The problem is you can tell this is a debut and specifically the debut of someone as particular as Anderson. As such, a lot of the story can feel pressed for time and really starts to feel crowded around that aforementioned middle of the film. It's not even to say that this portion is bad - far from it, it can be argued as the film's emotional center - but it makes the pacing feel like a complete mess, like a rubber band snapping back to regressions that we should have moved on from.
Why do we go back to vying for James Caan's Mr. Henry after all that time trying to cool down and find purpose? Maybe that's the message the movie is actually trying to go for; that avoid it as you may try, crime is still appealing and can drag seemingly innocent people into the temptation. That's really interesting, and I wish the film actually took more time to dive into that, instead of locking in on another one of Dignan's foolhardy rants or trying to give Bob the character precedence Anderson clearly wants us to feel for him.
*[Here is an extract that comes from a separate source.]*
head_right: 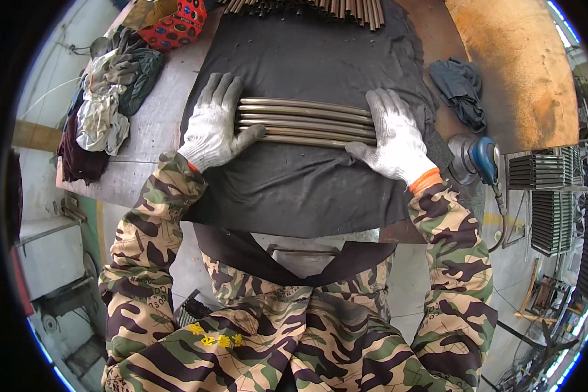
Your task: The recorder uses a handheld orbital sander to smooth the surfaces of a bundle of metal rods on a workbench.
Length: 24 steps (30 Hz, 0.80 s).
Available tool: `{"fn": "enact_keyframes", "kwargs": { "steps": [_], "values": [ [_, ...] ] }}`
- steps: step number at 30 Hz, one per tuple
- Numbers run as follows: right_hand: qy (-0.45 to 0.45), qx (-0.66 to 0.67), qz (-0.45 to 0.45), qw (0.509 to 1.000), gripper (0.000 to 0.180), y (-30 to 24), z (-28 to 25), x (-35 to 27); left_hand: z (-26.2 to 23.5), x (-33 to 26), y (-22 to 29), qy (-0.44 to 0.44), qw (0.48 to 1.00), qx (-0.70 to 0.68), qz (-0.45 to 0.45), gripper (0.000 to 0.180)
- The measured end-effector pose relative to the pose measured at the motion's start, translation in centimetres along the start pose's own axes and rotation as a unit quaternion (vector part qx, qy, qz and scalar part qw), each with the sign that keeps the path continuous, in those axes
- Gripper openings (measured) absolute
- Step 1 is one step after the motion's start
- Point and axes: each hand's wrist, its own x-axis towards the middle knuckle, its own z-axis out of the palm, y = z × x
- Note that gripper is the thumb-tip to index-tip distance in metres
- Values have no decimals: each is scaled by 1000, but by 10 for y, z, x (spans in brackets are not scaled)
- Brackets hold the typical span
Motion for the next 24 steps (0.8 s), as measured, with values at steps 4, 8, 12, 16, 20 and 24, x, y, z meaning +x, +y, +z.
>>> {"fn": "enact_keyframes", "kwargs": {
  "steps": [4,8,12,16,20,24],
  "values": [
    [-9,-19,3,1000,109,-6,-2,-1,-17,-1,12,-53,997,-35,-31,109],
    [-28,-6,29,999,109,-11,-8,0,-28,5,20,-96,994,-32,-32,112],
    [-43,-14,38,998,109,-7,-5,6,-21,10,12,-123,991,26,-37,121],
    [-71,-22,67,995,109,-20,-23,4,-20,3,17,-144,987,50,-50,126],
    [-54,-23,74,996,106,-15,-11,5,-21,18,15,-157,985,55,-49,129],
    [-64,-29,74,995,103,-22,-16,4,-23,8,16,-134,989,54,-34,131]
  ]
}}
'Bottle Rocket' is fascinating, if not sometimes infuriating. It's a project that Wes Anderson's devoted followers will cite as a misconstrued gem, blindly tossed aside by the establishment. Yet I can't help but feel slightly distant from this movie, especially in the hindsight of the other films I've seen from him.
It certainly has character to it, with the actors clearly doing their best to work with unrefined particulars, loads of quotable moments and a killer soundtrack, but the subtle weight and complexity that I've seen Wes Anderson tackle just doesn't present itself here. I can't say it's the same level of genius Martin Scorsese saw, but I can certainly appreciate the fun I did have with the end result. We don't get 'The Royal Tenenbaums,' 'The Grand Budapest Hotel,' or any of the sort without 'Bottle Rocket' to light the fuse, and while it's a messy show, it's one worth seeing just for that craft alone.